Since the inception of the Brit Milah Program in 1984, training of the medical professionals certified by the Brit Milah Board of Reform Judaism has occurred in different formats and in many communities around the United States and Canada. These training courses were highly successful and soundly supported by regional URJ (formerly UAHC) staff, local professionals, graduates of the program and the HUC-JIR faculty. Evidence of HUC-JIR faculty support is seen by the highly varied contributors to Berit Mila in the Reform Context, a book edited by Rabbi Lewis M. Barth in 1990, expressing the HUC-JIR faculty’s opinion about what a Reform Mohel or Mohelet needs to know.
The current curriculum, produced by Rabbi Neal Schuster (Director, 2001-2003), was an expansion of the course taught previously and deals with not only the ritual service of Brit Milah, but also with such issues as Reform Jewish outreach, the role of Halachah in what we do, the psycho-social dynamics of Brit Milah, ways to deal with anti-circumcision rhetoric, etc. Currently, we are fortunate to have rabbinical expertise and guidance from Rabbi Karen Thomashow to continue to add to and improve our program.
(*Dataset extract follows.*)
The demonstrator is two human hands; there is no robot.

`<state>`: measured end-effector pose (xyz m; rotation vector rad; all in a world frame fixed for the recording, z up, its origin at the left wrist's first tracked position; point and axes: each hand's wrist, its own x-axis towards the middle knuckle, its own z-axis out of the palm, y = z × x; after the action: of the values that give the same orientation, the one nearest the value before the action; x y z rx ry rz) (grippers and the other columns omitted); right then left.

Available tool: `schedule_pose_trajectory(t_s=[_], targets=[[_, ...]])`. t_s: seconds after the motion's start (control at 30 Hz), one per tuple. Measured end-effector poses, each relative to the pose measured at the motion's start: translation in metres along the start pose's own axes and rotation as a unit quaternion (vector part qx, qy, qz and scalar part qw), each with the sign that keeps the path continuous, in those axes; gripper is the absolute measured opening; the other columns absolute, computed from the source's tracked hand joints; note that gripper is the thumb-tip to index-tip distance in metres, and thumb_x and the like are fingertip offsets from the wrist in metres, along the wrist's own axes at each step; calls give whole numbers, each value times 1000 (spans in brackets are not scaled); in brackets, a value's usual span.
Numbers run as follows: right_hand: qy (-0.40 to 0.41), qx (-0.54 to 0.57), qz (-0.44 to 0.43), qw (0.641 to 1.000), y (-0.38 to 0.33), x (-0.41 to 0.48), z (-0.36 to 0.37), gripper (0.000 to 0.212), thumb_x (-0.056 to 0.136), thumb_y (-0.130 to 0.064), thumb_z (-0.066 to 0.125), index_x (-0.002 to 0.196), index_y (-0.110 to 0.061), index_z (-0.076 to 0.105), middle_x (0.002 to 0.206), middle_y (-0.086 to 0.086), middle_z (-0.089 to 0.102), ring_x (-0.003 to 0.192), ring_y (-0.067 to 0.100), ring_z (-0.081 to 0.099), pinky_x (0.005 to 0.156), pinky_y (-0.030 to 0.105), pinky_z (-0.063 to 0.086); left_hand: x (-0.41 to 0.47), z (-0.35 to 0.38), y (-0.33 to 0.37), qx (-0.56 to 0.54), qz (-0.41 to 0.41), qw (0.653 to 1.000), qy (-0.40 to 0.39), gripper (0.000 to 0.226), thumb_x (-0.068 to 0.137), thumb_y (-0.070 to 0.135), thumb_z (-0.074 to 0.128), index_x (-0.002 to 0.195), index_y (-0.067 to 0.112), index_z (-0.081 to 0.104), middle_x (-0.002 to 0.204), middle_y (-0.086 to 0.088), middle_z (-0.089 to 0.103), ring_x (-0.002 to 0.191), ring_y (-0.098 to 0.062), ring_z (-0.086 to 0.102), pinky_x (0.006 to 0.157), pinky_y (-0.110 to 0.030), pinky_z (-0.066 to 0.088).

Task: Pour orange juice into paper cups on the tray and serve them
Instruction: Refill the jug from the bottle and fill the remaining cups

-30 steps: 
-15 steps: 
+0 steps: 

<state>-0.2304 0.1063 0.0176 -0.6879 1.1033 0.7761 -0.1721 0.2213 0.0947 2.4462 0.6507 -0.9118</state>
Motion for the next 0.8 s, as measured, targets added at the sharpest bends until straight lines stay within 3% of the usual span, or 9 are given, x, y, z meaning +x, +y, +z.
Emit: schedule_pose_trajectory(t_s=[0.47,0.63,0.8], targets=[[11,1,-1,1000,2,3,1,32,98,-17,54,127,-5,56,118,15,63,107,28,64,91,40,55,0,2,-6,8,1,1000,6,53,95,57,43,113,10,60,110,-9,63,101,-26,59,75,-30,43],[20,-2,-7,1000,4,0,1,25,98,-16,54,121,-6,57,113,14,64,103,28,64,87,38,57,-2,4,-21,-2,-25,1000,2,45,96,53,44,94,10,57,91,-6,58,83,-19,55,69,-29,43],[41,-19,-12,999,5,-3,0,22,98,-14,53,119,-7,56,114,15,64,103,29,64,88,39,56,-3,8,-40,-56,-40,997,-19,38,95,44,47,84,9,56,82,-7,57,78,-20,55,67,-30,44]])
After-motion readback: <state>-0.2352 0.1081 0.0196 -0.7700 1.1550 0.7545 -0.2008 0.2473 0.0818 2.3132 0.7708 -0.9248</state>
As the number of Mohalim/ot trained and certified through the program increased, continued education was recognized as a necessary component for the Reform Mohalim/ot to keep them informed of the current trends and resources necessary to remain an integral part of the Reform community in their role as a mohel/et. Thus in 1988, the National Organization of American Mohalim (NOAM) was founded to serve the professional organization for Mohalim/ot certified by the Brit Milah Board of Reform Judaism, with its main focus to provide continuing education opportunities on an assortment of topics, ranging from liturgy to outreach.
During its 25 years of existence, the Brit Milah Program of Reform Judaism has certified more than 300 mohalim, and our mohalim have helped to create meaningful experiences for thousands of families, often times helping these families connect or reconnect with Judaism and Jewish institutions. The Brit Milah Program of Reform Judaism hopes that through its efforts, Brit Milah will welcome entire families into a life enriched by Judaism.